Von einer Betriebsaufgabe ist nicht deshalb auszugehen, weil nach § 9 des Pachtvertrages neben dem Bäckerei- und Ladeninventar der Geschäftsnahme "Bäckerei S" mitverkauft worden ist. Die Vertragspartner sind sich darin einig, dass damit nicht der dauerhafte Erwerb des Geschäftsnamens, sondern lediglich dessen Nutzung während der Pachtzeit gemeint ist. Das hat der Pächter durch Schreiben vom 26.01.2004 bestätigt.

Die Höhe der seinerzeitigen Anschaffungskosten der verkauften Wirtschaftsgüter und damit die Höhe der bei einer späteren Wiederaufnahme des Betriebes anstehenden Investitionen ist kein Indiz dafür, dass es sich insoweit um wesentliche Betriebsgrundlagen handelt. Sie stünde auch der Möglichkeit nicht entgegen, dass der Kl. oder sein Rechtsnachfolger den Betrieb nach Ablauf des Pachtvertrages (wieder) bewirtschaften. Die für die Aufnahme der gewerblichen Tätigkeit erforderlichen Investitionen können durch Kreditaufnahme finanziert, Wirtschaftsgüter geleast oder gebraucht erworben werden.

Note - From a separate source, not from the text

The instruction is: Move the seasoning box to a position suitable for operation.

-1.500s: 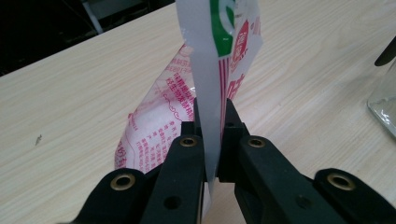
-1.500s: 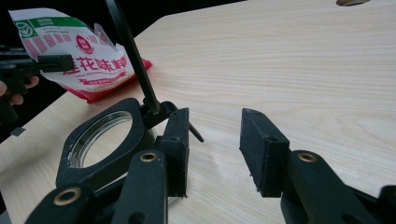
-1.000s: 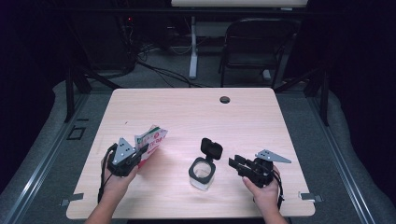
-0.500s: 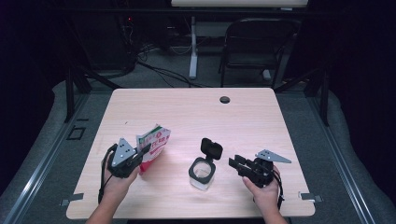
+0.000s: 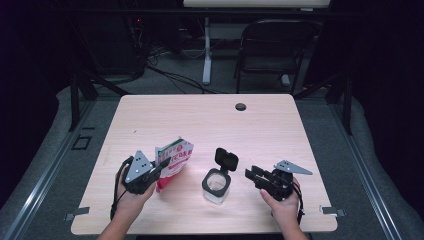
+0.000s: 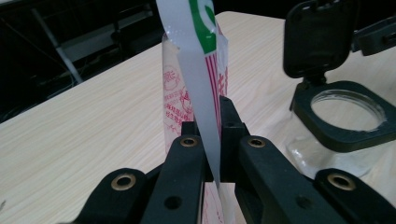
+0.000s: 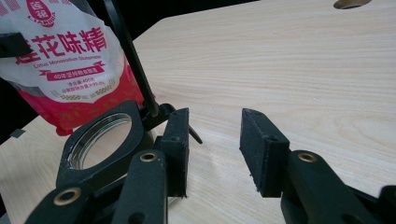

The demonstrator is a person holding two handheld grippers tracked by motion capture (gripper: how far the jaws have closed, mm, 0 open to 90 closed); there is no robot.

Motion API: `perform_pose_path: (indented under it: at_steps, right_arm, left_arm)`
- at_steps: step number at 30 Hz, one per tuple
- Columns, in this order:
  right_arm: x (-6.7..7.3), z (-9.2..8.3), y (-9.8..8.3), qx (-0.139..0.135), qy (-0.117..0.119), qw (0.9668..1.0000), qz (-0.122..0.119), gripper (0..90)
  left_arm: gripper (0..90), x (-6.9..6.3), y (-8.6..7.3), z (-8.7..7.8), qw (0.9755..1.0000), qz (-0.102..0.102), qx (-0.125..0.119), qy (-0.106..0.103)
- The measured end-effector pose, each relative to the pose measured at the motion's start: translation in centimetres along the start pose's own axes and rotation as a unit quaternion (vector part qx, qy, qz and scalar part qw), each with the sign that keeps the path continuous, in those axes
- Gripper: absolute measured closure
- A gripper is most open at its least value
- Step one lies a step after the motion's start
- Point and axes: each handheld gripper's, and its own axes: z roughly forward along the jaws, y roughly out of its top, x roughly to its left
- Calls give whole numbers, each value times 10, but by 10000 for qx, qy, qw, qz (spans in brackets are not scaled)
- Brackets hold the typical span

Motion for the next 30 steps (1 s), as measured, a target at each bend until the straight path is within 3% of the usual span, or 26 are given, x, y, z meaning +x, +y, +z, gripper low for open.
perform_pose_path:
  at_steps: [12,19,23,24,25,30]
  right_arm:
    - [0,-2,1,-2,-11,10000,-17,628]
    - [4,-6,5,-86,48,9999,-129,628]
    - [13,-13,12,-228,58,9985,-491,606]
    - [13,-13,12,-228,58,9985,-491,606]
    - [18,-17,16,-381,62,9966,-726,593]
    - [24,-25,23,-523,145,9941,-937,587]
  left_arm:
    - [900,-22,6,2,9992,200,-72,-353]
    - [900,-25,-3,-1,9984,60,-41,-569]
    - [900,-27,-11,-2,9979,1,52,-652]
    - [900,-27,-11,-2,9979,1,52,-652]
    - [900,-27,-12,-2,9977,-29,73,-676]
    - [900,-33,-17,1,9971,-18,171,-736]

Auch der Umstand, dass dem Pächter ein Vorkaufsrecht für das verpachtete Grundstück eingeräumt worden ist, führt nicht zu einer Betriebsaufgabe. Es hindert den Kl. (bzw. seinen Rechtsnachfolger) nicht, den Betrieb nach Ablauf der Pachtzeit wieder aufzunehmen.

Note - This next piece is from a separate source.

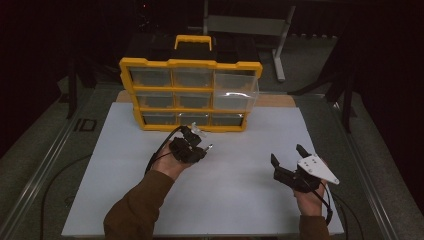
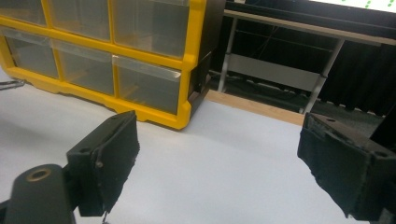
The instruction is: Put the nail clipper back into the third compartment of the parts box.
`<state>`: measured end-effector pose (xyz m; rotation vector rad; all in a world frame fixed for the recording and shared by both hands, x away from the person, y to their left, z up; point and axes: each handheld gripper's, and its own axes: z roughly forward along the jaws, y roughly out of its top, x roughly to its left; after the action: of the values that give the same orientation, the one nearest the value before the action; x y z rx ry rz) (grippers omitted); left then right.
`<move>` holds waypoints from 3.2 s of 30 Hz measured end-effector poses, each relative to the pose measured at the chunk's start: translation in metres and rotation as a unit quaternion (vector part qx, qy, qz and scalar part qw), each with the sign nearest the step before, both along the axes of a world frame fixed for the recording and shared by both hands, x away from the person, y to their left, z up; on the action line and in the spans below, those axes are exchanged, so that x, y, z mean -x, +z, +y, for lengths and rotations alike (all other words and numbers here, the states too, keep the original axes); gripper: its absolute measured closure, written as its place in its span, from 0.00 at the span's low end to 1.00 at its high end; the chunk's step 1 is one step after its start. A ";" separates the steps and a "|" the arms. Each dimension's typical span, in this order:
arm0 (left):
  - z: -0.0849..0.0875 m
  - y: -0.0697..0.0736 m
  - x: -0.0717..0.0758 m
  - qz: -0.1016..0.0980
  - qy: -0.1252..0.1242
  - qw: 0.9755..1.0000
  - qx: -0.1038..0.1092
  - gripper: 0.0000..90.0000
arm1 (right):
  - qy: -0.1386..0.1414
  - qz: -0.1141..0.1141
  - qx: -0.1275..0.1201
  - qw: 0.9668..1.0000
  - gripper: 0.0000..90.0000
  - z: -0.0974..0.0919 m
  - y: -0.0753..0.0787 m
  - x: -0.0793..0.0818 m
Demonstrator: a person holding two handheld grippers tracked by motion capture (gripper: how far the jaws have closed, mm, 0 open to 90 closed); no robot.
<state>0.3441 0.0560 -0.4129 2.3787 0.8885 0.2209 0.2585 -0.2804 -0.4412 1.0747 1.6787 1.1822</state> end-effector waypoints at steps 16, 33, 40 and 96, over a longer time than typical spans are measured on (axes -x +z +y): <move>0.007 0.011 0.000 -0.014 -0.005 1.000 0.009 0.89 | 0.004 0.003 -0.007 1.000 0.12 0.000 0.000 0.000; 0.023 0.039 -0.006 -0.046 -0.025 0.998 0.028 0.89 | 0.010 0.001 -0.013 1.000 0.12 0.000 0.001 -0.002; 0.029 0.050 -0.009 -0.051 -0.035 0.997 0.037 0.89 | 0.013 0.003 -0.013 1.000 0.12 0.002 0.000 -0.004; 0.049 0.116 -0.053 -0.081 -0.155 0.980 0.091 0.89 | 0.018 0.006 -0.021 1.000 0.12 0.000 -0.002 -0.002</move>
<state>0.3972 0.1053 -0.2971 2.2528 0.4350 0.1957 0.2608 -0.2802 -0.4429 1.0825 1.6958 1.2405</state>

Da die Möglichkeit bestand, die Bäckerei nach Ablauf des Pachtvertrages wieder selbst durch den Kl. oder seinen Rechtsnachfolger zu bewirtschaften, könnte die Absicht der dauernden Betriebseinstellung nur bei einer unmissverständlichen Erklärung des Kl. gegenüber dem Finanzamt angenommen werden. Diese Erklärung hat der Kl. jedoch nicht abgegeben.

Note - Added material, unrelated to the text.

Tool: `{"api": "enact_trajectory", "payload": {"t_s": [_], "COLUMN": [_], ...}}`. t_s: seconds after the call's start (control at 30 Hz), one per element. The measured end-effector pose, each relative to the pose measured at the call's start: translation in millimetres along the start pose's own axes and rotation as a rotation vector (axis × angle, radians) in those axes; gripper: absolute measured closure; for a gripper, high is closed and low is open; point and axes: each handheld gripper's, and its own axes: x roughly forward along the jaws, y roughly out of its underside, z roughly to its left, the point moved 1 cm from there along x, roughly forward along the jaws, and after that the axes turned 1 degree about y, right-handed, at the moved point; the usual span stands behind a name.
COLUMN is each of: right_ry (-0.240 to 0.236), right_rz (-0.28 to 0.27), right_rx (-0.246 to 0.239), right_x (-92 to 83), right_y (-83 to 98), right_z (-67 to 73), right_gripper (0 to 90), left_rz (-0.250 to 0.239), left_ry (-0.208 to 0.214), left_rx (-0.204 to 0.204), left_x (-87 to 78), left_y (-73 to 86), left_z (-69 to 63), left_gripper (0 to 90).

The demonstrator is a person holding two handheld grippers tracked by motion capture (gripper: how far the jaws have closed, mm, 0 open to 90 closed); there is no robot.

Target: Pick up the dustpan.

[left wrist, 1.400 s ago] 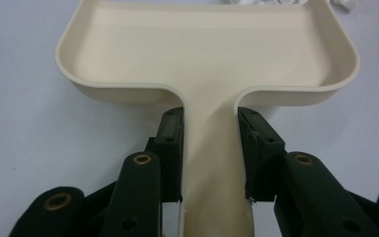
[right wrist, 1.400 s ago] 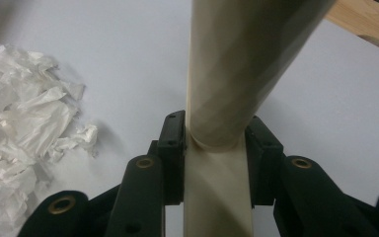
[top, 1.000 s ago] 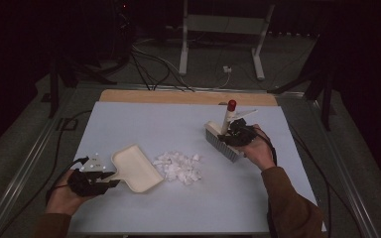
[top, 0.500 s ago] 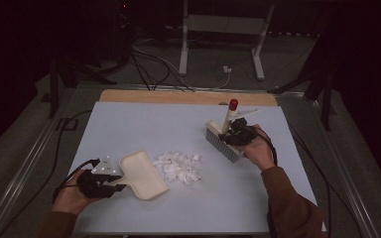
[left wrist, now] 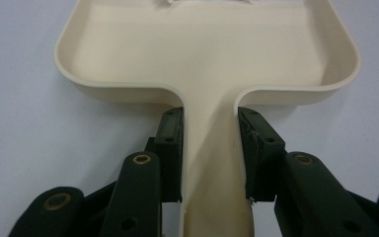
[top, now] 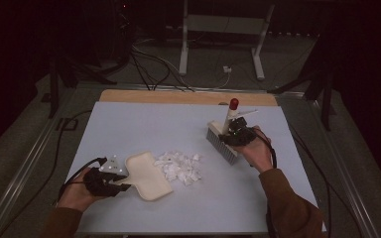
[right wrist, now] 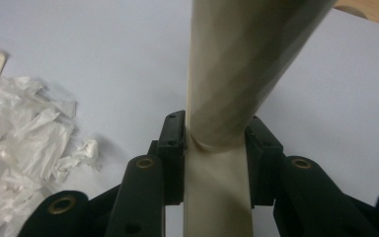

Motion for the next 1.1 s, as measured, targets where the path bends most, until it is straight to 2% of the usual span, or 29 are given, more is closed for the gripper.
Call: {"api": "enact_trajectory", "payload": {"t_s": [0.23, 0.4, 0.53, 1.1], "right_ry": [0.072, 0.081, 0.077, 0.06], "right_rz": [-0.009, -0.019, -0.019, -0.013], "right_rx": [0.033, 0.043, 0.056, 0.04], "right_x": [-4.5, -7.9, -9.2, -6.8], "right_y": [3.2, 5.7, 8.3, 11.7], "right_z": [10.8, 19.0, 23.4, 47.4], "right_gripper": [67.3, 67.3, 67.3, 67.3], "left_rz": [0.001, 0.003, 0.005, -0.001], "left_ry": [0.004, 0.007, 0.01, 0.007], "left_rx": [0.007, 0.012, 0.014, 0.008], "left_x": [2.7, 4.0, 5.3, 12.4], "left_y": [-3.4, -5.5, -7.1, -12.9], "left_z": [-0.2, -0.6, -1.4, -4.7], "left_gripper": [66.7, 66.7, 66.7, 66.7]}}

Die streitbefangenen ESt-Bescheide 1998 und 1999 sind daher antragsgemäß auf der Grundlage zu ändern, dass der Gewerbebetrieb des Kl. (Bäckerei) nach Einstellung der werbenden Tätigkeit nicht aufgegeben ist und der Kl. aus dem ruhenden Gewerbebetrieb Einkünfte nach § 15 Abs. 1 Nr. 1 EStG erzielt

Die Kostenentscheidung beruht auf § 135 Abs. 1 FGO.

Die Revision wird wegen grundsätzlicher Bedeutung der Rechtssache zugelassen, § 115 Abs. 2 Nr. 1 FGO.